As a vegan, reading Singer and Mason really just reaffirmed what I already know: our existing food system is unethical in nearly every way. Animal welfare, labor rights, environmental health, human health—you name it, industrial agriculture violates it. I believe, like Jake, that since I do not need to eat animals, I am morally obligated not to consume them. The New York Times recently published a photo journal about industrial agriculture (otherwise knows as “Big Ag”), which I was reminded of as I read Singer and Mason. The grand scale of the farms depicted is both breathtaking and horrifying. http://www.nytimes.com/interactive/2016/10/09/magazine/big-food-photo-essay.html?_r=0
We know that industrial agriculture is unethical and unsustainable, but what’s a viable alternative? I had the opportunity to explore this question at Growing Power’s conference in Milwaukee this week. Growing Power is a non-profit that works to empower communities through urban agriculture. The conference theme this year was “Let’s Scale It Up! Growing Food and Farmers: Best Practices in Growing, Distribution and Community Building.” Will Allen, founder and CEO, believes that urban ag is the way to revitalize communities, adapt to climate change, and grow food sustainably. Will emphasized that sustainable urban agriculture, which uses permaculture techniques such as aquaponics and hydroponics, is the food industry’s future. The model addresses the issues with Big Ag discussed by Singer and Mason, but definitely challenges Wendell Berry’s call to return to husbandry. Though the movement embraces some of the principles of husbandry such as care and connectedness with the soil and land, Will Allen’s mission is to move forward and scale up through new technology.

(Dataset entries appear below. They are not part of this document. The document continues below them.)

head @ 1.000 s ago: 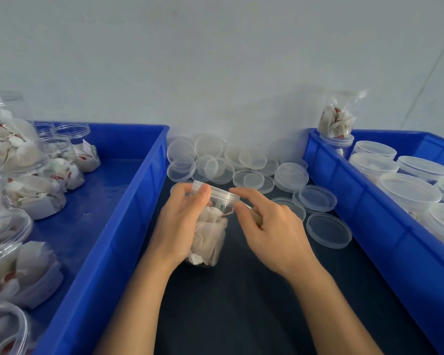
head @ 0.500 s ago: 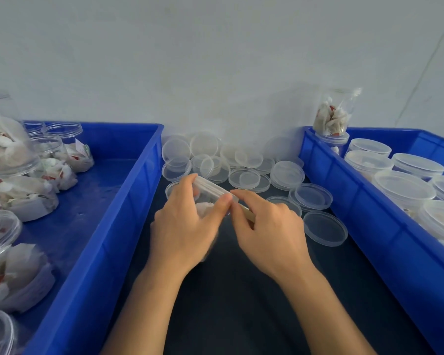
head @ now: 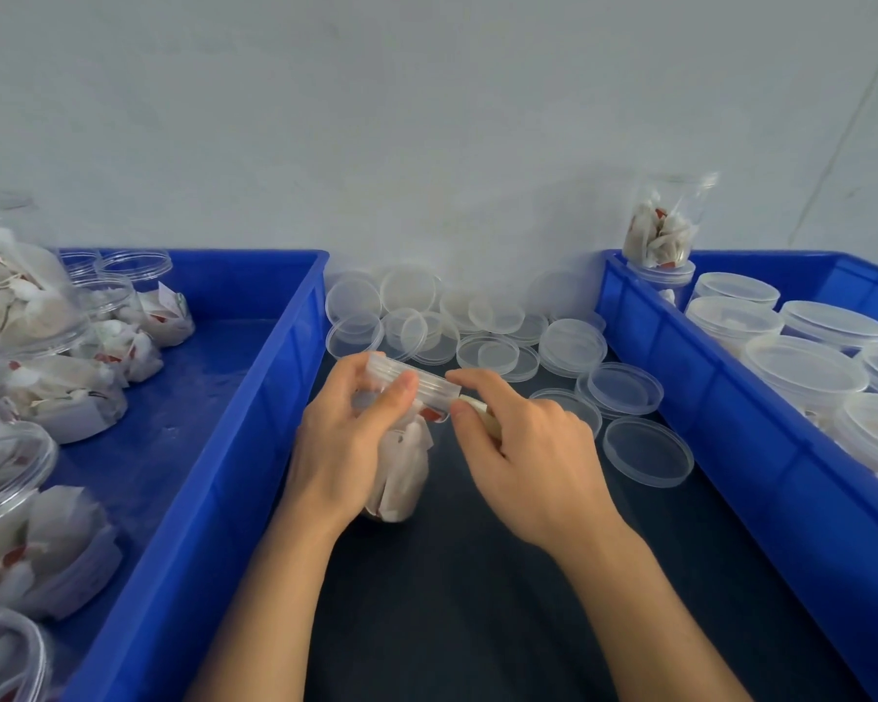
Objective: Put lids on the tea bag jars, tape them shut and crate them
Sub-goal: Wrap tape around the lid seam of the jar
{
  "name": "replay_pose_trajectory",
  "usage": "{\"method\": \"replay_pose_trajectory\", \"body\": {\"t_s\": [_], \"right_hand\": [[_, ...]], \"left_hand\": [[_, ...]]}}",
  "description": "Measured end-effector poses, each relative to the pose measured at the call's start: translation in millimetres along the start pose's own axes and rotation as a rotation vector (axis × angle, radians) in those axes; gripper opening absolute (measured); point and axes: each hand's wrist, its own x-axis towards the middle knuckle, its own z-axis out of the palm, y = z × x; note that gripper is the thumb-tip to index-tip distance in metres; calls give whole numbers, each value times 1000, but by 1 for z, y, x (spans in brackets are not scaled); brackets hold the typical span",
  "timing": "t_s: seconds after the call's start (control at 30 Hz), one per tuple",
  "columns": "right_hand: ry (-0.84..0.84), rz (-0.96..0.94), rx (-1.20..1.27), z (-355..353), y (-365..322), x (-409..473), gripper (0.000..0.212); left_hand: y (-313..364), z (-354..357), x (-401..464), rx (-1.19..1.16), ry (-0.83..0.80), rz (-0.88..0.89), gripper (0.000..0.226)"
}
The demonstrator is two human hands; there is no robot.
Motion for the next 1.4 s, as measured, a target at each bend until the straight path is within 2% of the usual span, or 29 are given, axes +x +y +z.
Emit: {"method": "replay_pose_trajectory", "body": {"t_s": [0.17, 0.33, 0.5, 0.63, 0.7, 0.83, 0.9, 1.0, 1.2, 1.3, 1.4], "right_hand": [[0, 4, 12, 2, -1, 0, 27], [11, 12, 3, 3, 1, 0, 23], [-3, 20, 32, 3, 3, 1, 26], [-40, 41, 55, 2, 2, 1, 37], [-58, 52, 85, 1, 3, 1, 35], [-58, 66, 122, -1, 4, 1, 27], [-38, 71, 114, -2, 5, 0, 26], [-14, 73, 86, -3, 3, -2, 28], [-55, 72, 81, -4, 3, -2, 31], [-64, 63, 163, -4, 5, -2, 23], [-25, 15, 156, -3, 3, -1, 9]], "left_hand": [[-3, -2, 2, -17, -64, 24, 36], [-6, -4, 3, 24, -81, 16, 52], [-6, -3, 4, 87, -84, 19, 53], [-4, -3, 3, 92, -72, 29, 53], [-3, -4, 1, 101, -71, 26, 54], [-5, -3, 1, 235, -67, 37, 66], [-4, 1, -1, 369, -11, 64, 78], [1, 5, -3, 487, 79, 160, 77], [2, 7, -1, 528, 10, 136, 98], [0, 2, 2, 443, -2, 97, 91], [2, 0, 0, 396, -16, 152, 63]]}}
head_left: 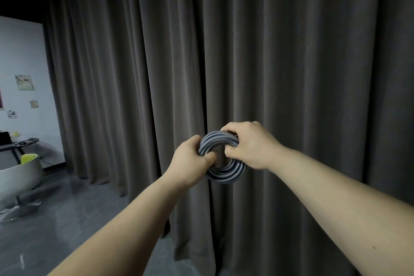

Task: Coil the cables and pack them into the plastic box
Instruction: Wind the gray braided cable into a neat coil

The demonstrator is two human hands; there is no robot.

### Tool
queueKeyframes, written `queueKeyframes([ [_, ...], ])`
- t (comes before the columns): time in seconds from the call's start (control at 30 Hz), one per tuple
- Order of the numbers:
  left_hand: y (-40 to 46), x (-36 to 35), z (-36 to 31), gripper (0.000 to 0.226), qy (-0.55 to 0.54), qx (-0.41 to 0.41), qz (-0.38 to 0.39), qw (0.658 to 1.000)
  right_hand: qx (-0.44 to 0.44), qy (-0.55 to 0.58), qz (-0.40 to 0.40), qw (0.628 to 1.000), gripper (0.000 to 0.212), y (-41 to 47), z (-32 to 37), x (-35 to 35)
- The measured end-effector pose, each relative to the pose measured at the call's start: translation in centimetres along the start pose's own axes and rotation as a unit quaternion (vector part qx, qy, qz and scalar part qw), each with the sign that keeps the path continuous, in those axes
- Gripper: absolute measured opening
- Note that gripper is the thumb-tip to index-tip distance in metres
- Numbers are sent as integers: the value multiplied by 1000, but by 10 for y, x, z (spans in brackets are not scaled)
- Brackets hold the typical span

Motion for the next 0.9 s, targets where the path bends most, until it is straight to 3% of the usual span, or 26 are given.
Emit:
queueKeyframes([
  [0.07,-1,-1,-2,28,16,0,3,1000,-2,16,3,1000,28,-1,-4,-2],
  [0.13,-2,1,-4,16,-20,16,-13,1000,-11,111,-8,994,27,-2,-10,-5],
  [0.2,-3,4,-1,8,-115,73,-48,990,-43,258,-40,964,30,-2,-18,-4],
  [0.3,-5,4,2,13,-231,149,-57,960,-117,387,-88,910,14,-2,-29,-1],
  [0.43,-7,2,3,8,-266,161,-32,950,-192,418,-90,883,27,-3,-39,-8],
  [0.67,-9,4,-4,7,-294,146,-57,943,-187,397,-106,892,14,-5,-42,-11],
  [0.83,-10,4,-8,12,-274,139,-69,949,-209,445,-142,859,14,-6,-36,-10],
  [0.9,-9,4,-6,13,-268,140,-88,949,-229,458,-107,852,20,-9,-32,-13],
])
Point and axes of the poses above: each hand's wrist, its own y-axis towards the middle knuckle, its own x-axis out of the back of the hand, z = x × y, the point moved 5 cm from there along y, towards the middle knuckle, and after that the axes turned 5 degrees about -z, right-handed, at the moved point
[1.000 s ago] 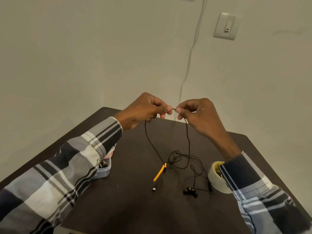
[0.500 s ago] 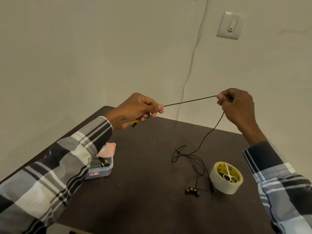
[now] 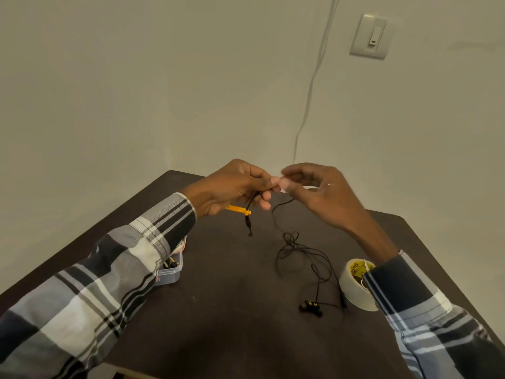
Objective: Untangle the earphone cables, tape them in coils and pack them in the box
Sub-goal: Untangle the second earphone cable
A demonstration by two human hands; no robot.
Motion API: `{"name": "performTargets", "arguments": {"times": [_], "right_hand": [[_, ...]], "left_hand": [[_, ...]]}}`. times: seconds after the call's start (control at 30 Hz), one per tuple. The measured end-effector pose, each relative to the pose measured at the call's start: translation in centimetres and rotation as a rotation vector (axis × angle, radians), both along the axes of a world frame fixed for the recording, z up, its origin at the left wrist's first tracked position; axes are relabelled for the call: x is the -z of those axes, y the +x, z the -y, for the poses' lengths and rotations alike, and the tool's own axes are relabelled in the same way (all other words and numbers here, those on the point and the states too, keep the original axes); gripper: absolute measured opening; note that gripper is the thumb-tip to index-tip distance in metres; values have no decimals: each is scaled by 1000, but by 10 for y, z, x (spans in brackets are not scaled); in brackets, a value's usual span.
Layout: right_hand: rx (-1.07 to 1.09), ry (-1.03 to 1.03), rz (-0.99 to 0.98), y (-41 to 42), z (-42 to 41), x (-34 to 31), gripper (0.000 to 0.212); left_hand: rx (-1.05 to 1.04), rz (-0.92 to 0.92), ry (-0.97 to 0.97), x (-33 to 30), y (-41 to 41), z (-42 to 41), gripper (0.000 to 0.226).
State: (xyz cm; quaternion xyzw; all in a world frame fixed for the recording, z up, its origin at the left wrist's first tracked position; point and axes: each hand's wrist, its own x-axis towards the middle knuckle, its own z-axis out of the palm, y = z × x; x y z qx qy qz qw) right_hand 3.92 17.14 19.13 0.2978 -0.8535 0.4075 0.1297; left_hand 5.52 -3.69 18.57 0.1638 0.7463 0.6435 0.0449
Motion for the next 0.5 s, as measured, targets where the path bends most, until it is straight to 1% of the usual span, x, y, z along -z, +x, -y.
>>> {"name": "performTargets", "arguments": {"times": [0.07, 0.17, 0.3, 0.4, 0.5], "right_hand": [[-56, 16, 12, 4, 7, 3, 19], [-42, 14, -46, 4, 6, -1, 13], [1, -23, -62, 5, 0, -10, 20], [23, -29, -63, 7, 0, -9, 22], [35, -68, -58, 6, -2, -8, 19]], "left_hand": [[19, -3, 11, 0, 1, -2, 20], [37, 7, -15, 2, 2, 1, 24], [81, 54, 2, 13, 7, 4, 36], [109, 50, 38, 25, 12, -1, 35], [128, 91, 122, 41, 16, -7, 28]]}}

On Friday night, I was able to attend a panel with Will Allen, Ron Finley, and Alice Waters, who each discussed their perspectives on food systems, sustainability, and food justice.
“It’s not just what we eat, it’s how we eat,” said Alice. “So we don’t digest the values of fast food culture.”
Her quote brought me back to Berry’s assertion in “The Pleasures of Eating” that “eating is an agricultural act.” He also tells us that food has political significance—we cannot be free as long as consumerist culture and Big Ag control us. But it’s important to note that Berry’s criticism of the industrial eater and unethical food systems never considers that urban communities may be able to “return” to agriculture and become self-sufficient in their own way. Berry is very focused on rural life, which is understandable considering his background. His discussion of farming is problematic, however, in how it ignores American agriculture’s history of racial injustice. This country’s agricultural legacy was quite literally built on the backs of slaves. Many urban African American communities adamantly oppose a return to farming due to what their ancestors were forced to endure. But this resistance can be overcome if community members take ownership over their land and reclaim the agricultural industry.
There is no easy solution to the problems of industrial agriculture and its negative impacts on the environment, health, animal welfare, and human rights. But based on what I learned at the conference, I believe that change must come from the urban communities where the so-called “industrial eaters” are being exploited by a corrupt food system. Sustainable urban farming brings a number of environmental benefits, too, beyond production of local food. I am especially interested in the role urban ag plays in soil remediation. Berry, Burroughs, Leopold, and Whitman all write about soil and soil health. Soil is life. In the presence of unhealthy soils, unhealthy communities will grow. Listening to Will’s story and the stories of many others, it’s remarkable what cleaning the soil does for community health in urban areas.